Chapter 3 Authentication for FortiOS 5.0 : Agent-based FSSO : Troubleshooting FSSO : After initial configuration, there is no connection to the Collector agent : Solution
  
Solution
If there are no network problems that can be identified, try the following solutions.
The Windows AD network must be configured before configuring the FortiGate unit. This includes the domain controller agents, and Collector agents.
Ensure the DC agents point to the correct collector agent port and IP address.
Ensure that TCP port 8000, and UDP port 8002 are not blocked.
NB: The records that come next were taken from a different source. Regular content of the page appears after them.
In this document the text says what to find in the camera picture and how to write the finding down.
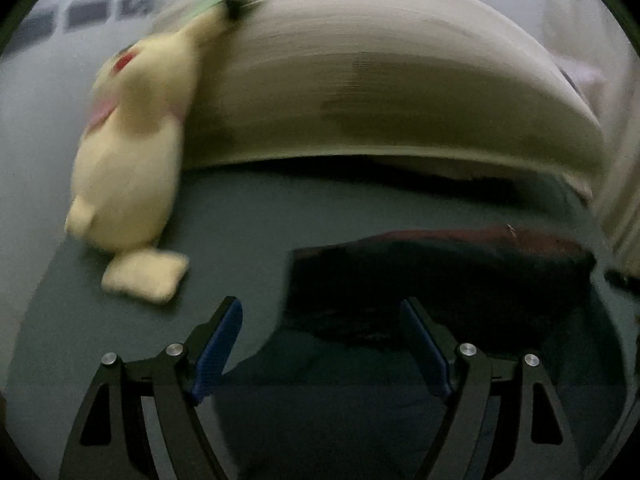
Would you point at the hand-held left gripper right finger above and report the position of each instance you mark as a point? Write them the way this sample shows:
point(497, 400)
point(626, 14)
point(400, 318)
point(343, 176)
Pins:
point(425, 350)

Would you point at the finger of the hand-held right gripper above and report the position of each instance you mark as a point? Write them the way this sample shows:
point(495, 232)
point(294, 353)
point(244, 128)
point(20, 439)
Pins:
point(622, 281)

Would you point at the dark grey bed sheet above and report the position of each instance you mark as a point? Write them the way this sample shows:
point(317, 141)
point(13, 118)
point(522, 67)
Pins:
point(225, 220)

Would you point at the yellow plush toy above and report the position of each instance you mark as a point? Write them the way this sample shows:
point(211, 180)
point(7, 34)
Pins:
point(130, 185)

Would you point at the dark puffer jacket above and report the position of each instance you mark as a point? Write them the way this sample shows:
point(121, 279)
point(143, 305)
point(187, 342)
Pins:
point(425, 275)

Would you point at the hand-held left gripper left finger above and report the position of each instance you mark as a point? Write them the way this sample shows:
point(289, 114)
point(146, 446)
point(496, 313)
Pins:
point(220, 350)

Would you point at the beige curtain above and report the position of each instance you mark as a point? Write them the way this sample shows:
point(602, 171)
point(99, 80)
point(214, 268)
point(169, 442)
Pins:
point(625, 200)

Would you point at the beige padded headboard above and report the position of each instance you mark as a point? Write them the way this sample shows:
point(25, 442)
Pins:
point(375, 85)

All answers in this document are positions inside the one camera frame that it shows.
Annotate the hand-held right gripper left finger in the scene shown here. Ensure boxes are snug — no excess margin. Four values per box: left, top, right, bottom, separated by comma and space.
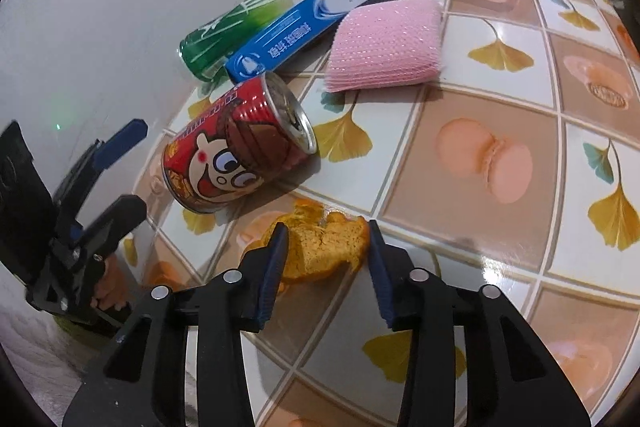
62, 223, 291, 427

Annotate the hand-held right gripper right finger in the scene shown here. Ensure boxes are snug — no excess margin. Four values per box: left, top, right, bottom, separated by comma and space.
367, 219, 583, 427

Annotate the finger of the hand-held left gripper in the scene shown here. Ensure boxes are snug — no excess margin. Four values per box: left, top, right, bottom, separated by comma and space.
55, 119, 149, 228
75, 194, 148, 268

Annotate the orange peel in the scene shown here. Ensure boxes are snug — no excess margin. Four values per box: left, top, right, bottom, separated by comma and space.
265, 199, 372, 284

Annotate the red cartoon drink can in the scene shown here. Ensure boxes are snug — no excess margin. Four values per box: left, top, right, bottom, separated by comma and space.
162, 72, 319, 214

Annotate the green label plastic bottle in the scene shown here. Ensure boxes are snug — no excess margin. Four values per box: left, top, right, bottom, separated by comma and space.
179, 0, 381, 82

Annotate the blue white toothpaste box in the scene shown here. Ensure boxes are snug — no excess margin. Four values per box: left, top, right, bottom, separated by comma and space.
225, 0, 408, 84

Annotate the person's left hand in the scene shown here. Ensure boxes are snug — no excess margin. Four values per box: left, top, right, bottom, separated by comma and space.
90, 257, 133, 315

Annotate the pink scrub sponge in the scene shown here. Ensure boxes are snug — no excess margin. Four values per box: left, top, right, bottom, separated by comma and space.
324, 0, 446, 94

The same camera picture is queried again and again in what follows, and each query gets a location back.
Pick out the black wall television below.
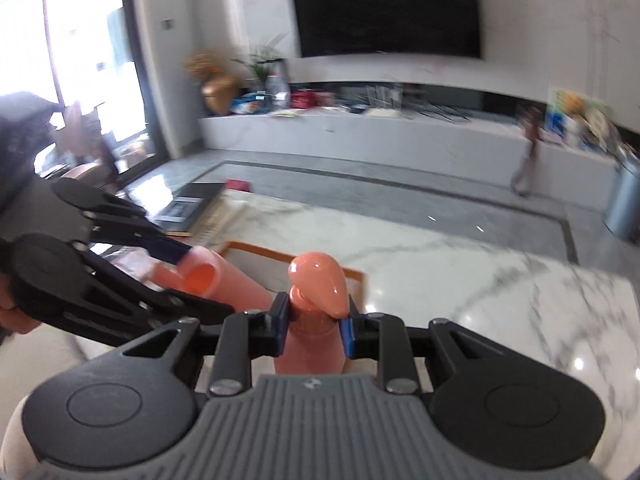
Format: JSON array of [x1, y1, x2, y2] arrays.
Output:
[[289, 0, 483, 59]]

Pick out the brown wooden chair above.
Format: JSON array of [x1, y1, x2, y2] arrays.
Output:
[[50, 100, 123, 192]]

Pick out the gold vase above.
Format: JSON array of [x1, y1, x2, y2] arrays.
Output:
[[200, 72, 239, 117]]

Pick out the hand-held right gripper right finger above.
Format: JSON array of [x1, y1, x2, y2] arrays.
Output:
[[339, 295, 506, 395]]

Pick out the black book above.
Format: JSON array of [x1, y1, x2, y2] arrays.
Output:
[[154, 182, 227, 237]]

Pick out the clear water bottle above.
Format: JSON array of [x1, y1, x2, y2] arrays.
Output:
[[265, 60, 292, 111]]

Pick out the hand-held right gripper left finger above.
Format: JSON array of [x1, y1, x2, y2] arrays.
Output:
[[120, 291, 291, 397]]

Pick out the person's left hand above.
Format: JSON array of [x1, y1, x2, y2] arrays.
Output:
[[0, 280, 43, 335]]

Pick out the white television cabinet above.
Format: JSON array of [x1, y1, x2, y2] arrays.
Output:
[[197, 80, 621, 211]]

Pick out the blue snack packet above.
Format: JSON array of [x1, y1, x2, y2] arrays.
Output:
[[229, 92, 267, 115]]

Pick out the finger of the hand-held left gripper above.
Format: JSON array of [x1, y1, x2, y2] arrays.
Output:
[[65, 244, 237, 349], [82, 199, 194, 267]]

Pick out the beige book stack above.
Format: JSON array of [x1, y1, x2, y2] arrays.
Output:
[[191, 190, 253, 256]]

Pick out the glass sliding door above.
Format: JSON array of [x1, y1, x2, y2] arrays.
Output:
[[0, 0, 168, 163]]

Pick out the red box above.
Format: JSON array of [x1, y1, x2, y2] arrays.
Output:
[[290, 88, 322, 109]]

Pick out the brown upright object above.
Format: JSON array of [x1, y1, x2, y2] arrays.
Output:
[[509, 104, 545, 197]]

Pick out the dark cloth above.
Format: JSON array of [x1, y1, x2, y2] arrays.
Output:
[[0, 91, 67, 181]]

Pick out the colourful toy boxes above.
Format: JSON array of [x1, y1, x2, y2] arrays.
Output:
[[544, 86, 618, 153]]

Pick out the pink pump bottle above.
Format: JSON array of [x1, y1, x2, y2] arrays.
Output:
[[274, 252, 352, 376]]

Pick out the pink cup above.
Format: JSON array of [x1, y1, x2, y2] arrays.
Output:
[[149, 246, 275, 313]]

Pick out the green leafy plant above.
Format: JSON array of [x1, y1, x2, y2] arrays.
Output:
[[232, 34, 290, 86]]

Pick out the grey trash bin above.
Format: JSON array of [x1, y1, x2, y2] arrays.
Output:
[[601, 152, 640, 239]]

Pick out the white box with orange rim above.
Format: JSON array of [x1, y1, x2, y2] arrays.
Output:
[[192, 240, 431, 396]]

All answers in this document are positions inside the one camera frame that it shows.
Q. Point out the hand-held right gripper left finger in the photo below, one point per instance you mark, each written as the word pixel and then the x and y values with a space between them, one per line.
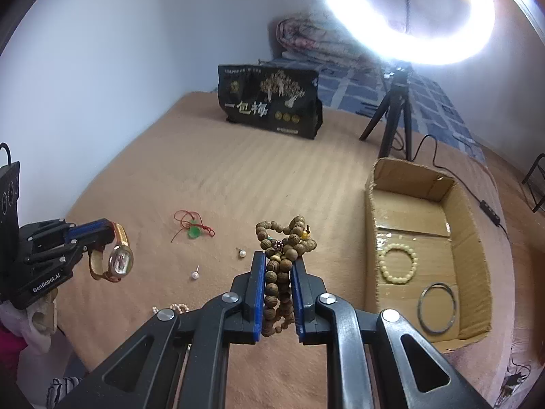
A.
pixel 256 298

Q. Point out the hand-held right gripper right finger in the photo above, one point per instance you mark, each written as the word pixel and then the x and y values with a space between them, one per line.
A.
pixel 299 298

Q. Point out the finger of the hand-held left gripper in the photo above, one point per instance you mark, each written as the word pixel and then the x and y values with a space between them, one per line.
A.
pixel 91 226
pixel 81 250

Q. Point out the cardboard box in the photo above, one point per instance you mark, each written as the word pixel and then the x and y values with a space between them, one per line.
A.
pixel 464 238

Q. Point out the person's left forearm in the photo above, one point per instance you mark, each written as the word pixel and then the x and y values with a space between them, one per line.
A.
pixel 12 341

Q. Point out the person's left hand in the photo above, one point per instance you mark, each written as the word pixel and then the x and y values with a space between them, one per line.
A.
pixel 42 315

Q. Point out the pearl earring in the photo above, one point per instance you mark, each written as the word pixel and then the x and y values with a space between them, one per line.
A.
pixel 243 254
pixel 195 275

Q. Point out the person's striped pants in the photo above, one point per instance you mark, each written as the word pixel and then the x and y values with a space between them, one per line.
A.
pixel 64 392

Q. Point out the metal bangle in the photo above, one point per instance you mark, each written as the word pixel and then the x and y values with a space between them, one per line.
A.
pixel 438 284

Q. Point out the black printed bag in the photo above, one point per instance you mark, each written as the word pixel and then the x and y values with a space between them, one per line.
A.
pixel 264 102

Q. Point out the black tripod stand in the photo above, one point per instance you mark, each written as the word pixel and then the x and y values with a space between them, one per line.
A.
pixel 396 106

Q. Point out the blue patterned sheet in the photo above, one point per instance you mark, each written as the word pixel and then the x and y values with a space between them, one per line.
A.
pixel 340 85

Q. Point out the folded floral quilt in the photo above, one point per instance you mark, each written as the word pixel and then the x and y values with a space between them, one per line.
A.
pixel 298 38

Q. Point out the black metal clothes rack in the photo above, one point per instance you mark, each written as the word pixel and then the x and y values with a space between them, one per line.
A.
pixel 534 179

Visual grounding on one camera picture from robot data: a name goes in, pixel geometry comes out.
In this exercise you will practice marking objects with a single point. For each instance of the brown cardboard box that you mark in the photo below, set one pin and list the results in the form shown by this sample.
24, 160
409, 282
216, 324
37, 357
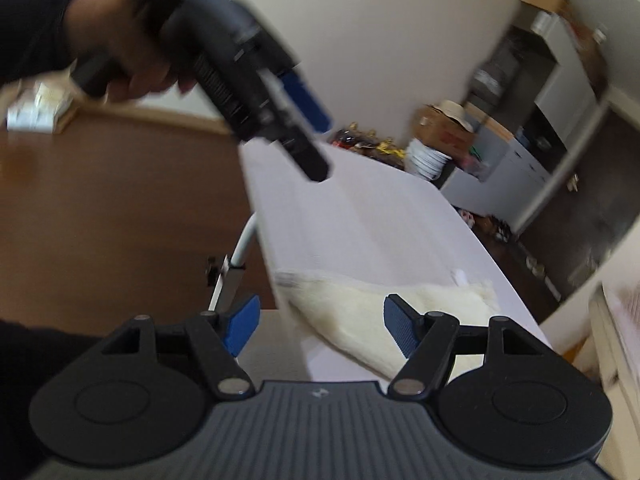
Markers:
442, 135

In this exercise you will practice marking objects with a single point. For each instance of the white blurred boxes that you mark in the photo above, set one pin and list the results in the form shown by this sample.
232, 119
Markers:
37, 105

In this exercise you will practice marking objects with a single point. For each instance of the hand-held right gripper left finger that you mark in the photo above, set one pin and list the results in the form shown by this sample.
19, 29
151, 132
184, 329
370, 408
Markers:
242, 324

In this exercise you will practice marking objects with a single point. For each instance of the colourful clutter pile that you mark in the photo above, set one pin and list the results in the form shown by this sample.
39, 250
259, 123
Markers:
367, 145

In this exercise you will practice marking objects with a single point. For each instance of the person's left forearm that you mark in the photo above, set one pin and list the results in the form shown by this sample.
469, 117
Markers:
35, 25

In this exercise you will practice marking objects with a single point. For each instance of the pair of shoes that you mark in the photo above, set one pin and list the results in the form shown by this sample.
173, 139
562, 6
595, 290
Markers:
492, 227

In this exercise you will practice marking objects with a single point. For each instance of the cream fluffy towel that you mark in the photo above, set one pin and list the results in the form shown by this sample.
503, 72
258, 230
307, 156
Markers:
350, 307

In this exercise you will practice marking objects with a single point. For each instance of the white floor cabinet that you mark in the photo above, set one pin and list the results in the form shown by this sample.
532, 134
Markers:
510, 175

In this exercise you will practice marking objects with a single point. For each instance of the straw hat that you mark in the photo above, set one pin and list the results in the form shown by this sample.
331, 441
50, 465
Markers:
455, 112

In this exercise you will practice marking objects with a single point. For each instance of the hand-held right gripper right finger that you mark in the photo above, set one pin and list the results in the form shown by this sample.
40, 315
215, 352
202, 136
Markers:
400, 329

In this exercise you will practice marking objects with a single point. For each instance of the person's left hand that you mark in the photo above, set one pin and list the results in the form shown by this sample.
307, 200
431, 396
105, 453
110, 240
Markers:
145, 82

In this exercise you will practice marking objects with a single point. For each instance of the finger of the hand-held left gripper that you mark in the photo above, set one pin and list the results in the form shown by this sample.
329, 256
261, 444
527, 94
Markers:
305, 155
305, 100

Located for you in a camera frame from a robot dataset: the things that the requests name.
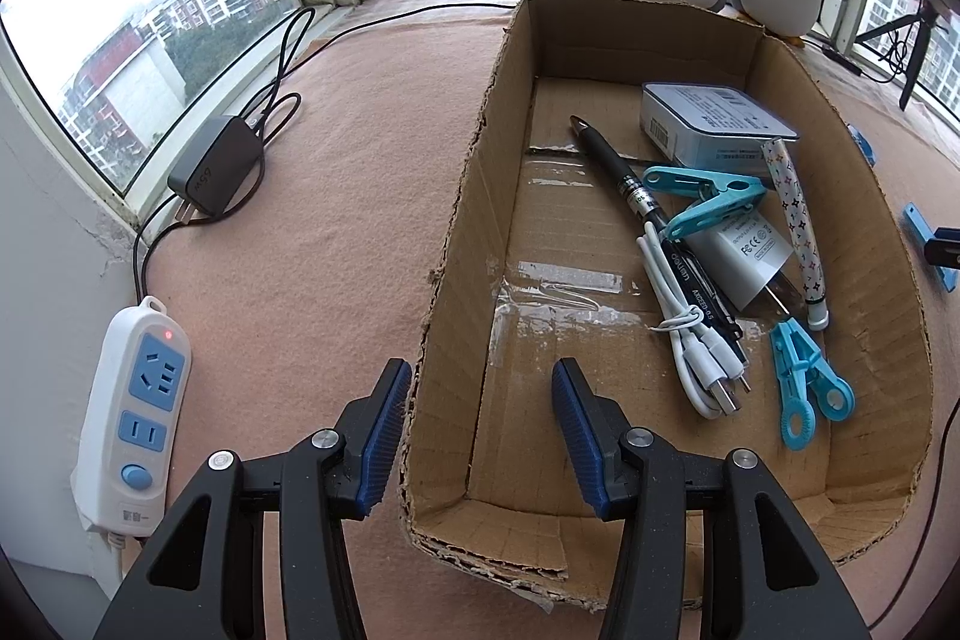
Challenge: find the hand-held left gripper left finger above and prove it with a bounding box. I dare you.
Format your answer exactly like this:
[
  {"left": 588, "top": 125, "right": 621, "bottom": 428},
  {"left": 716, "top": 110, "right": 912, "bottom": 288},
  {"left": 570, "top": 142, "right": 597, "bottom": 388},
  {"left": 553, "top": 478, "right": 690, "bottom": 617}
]
[{"left": 94, "top": 359, "right": 412, "bottom": 640}]

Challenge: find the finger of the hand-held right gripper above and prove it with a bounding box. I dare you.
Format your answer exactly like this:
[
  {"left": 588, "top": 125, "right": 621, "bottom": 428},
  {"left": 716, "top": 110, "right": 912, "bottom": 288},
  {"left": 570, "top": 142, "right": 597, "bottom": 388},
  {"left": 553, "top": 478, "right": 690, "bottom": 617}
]
[{"left": 925, "top": 227, "right": 960, "bottom": 266}]

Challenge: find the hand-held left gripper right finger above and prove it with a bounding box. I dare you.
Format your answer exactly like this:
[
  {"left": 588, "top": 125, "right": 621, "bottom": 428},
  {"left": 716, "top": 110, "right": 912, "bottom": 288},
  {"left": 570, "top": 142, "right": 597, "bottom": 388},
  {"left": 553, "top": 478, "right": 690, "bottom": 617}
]
[{"left": 553, "top": 359, "right": 871, "bottom": 640}]

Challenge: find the white usb cable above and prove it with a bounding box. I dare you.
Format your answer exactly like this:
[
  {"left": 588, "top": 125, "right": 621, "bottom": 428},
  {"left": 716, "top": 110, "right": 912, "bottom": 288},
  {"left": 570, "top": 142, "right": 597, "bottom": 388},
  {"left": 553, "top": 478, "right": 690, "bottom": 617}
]
[{"left": 637, "top": 231, "right": 755, "bottom": 420}]

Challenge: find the white patterned pen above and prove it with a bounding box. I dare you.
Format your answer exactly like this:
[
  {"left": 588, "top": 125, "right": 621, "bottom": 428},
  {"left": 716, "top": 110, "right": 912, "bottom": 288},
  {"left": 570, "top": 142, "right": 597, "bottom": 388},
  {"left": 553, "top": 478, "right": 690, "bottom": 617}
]
[{"left": 761, "top": 137, "right": 832, "bottom": 332}]

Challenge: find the blue ring-handled clip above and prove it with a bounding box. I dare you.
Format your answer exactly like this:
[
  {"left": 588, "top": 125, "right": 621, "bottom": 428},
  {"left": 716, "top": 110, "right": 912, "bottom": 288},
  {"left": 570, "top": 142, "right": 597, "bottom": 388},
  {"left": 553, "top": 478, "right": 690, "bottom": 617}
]
[{"left": 769, "top": 319, "right": 856, "bottom": 450}]

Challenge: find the cardboard box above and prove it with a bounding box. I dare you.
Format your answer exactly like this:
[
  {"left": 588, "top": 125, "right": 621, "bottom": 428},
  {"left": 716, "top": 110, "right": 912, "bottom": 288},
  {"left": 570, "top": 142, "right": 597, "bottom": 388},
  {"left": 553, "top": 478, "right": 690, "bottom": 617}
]
[{"left": 397, "top": 0, "right": 935, "bottom": 611}]

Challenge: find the teal clothespin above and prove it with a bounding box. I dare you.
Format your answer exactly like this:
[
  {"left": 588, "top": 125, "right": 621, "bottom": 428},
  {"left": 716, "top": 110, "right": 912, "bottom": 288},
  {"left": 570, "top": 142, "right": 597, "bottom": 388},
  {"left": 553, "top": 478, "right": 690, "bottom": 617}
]
[{"left": 643, "top": 164, "right": 767, "bottom": 244}]

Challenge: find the silver box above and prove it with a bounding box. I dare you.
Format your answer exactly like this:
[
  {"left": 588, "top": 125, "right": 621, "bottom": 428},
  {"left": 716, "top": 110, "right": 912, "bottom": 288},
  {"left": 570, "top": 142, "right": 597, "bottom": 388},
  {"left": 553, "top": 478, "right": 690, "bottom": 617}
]
[{"left": 639, "top": 81, "right": 802, "bottom": 170}]

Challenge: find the black pen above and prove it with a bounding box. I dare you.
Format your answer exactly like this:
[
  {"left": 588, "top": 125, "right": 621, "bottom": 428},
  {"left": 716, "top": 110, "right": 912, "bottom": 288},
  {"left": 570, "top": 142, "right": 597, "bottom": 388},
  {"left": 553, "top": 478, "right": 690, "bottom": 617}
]
[{"left": 570, "top": 115, "right": 751, "bottom": 363}]

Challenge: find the black tripod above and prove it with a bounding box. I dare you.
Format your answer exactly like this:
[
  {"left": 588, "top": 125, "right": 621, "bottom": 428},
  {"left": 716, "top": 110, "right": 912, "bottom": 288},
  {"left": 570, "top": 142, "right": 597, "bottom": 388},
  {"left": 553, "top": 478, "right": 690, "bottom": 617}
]
[{"left": 855, "top": 0, "right": 960, "bottom": 112}]

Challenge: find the white plug charger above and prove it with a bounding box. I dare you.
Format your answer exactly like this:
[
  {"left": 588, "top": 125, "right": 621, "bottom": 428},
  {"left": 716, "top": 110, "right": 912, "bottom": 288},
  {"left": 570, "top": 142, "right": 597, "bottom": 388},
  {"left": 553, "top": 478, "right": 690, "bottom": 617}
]
[{"left": 690, "top": 212, "right": 796, "bottom": 315}]

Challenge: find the pink blanket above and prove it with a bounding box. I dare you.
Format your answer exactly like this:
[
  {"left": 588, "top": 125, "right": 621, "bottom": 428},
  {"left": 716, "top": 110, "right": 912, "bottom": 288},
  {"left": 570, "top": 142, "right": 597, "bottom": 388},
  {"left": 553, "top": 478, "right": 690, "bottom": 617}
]
[{"left": 112, "top": 0, "right": 960, "bottom": 640}]

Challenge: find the white power strip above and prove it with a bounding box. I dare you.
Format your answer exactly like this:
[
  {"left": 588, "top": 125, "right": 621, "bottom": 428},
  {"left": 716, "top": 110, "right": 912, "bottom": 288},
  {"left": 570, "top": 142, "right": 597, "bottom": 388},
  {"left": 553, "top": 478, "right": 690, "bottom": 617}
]
[{"left": 71, "top": 295, "right": 192, "bottom": 528}]

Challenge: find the black power adapter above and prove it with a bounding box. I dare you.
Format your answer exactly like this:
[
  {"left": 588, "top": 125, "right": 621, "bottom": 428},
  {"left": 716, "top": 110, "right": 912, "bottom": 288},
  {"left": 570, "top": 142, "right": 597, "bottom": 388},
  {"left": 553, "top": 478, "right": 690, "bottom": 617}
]
[{"left": 166, "top": 115, "right": 267, "bottom": 227}]

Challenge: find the thin black cable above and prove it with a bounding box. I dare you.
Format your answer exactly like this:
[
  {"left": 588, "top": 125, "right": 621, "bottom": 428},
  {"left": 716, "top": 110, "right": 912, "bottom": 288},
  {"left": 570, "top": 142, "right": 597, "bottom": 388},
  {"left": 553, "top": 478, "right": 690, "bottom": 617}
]
[{"left": 821, "top": 44, "right": 901, "bottom": 86}]

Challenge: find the white power strip cord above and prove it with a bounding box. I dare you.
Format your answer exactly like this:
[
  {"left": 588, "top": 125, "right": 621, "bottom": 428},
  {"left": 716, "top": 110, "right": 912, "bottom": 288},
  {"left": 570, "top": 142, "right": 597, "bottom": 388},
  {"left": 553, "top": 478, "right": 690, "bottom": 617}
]
[{"left": 109, "top": 531, "right": 132, "bottom": 585}]

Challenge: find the black adapter cable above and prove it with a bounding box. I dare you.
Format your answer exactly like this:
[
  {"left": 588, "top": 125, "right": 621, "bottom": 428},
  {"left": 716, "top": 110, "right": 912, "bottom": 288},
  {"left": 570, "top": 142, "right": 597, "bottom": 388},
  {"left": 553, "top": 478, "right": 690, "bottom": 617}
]
[{"left": 131, "top": 1, "right": 526, "bottom": 304}]
FSSO is very dependent on DNS, ensure the forward DNS zone has no stale records and after adding it to the domain if the DNS entry is not in the zone add it.
An error in the DNI field on the FortiGate unit will prevent connections. Select the browse button next to the field to confirm it can connect correctly to the Windows AD server and return information. See
If the secure check box is selected, ensure that LDAP v3 is being used since earlier LDAP does not support secure TLS connections.
Ensure that the default LDAP ports are not being blocked on the network. These ports include port 389, and port 636. If you change the default ports, ensure both the FortiGate unit and the Windows AD server are using the same port numbers and that those ports are allowed through all firewalls on your network.
If you are using FSSO in polling mode, ensure that port 445 is not blocked by firewalls.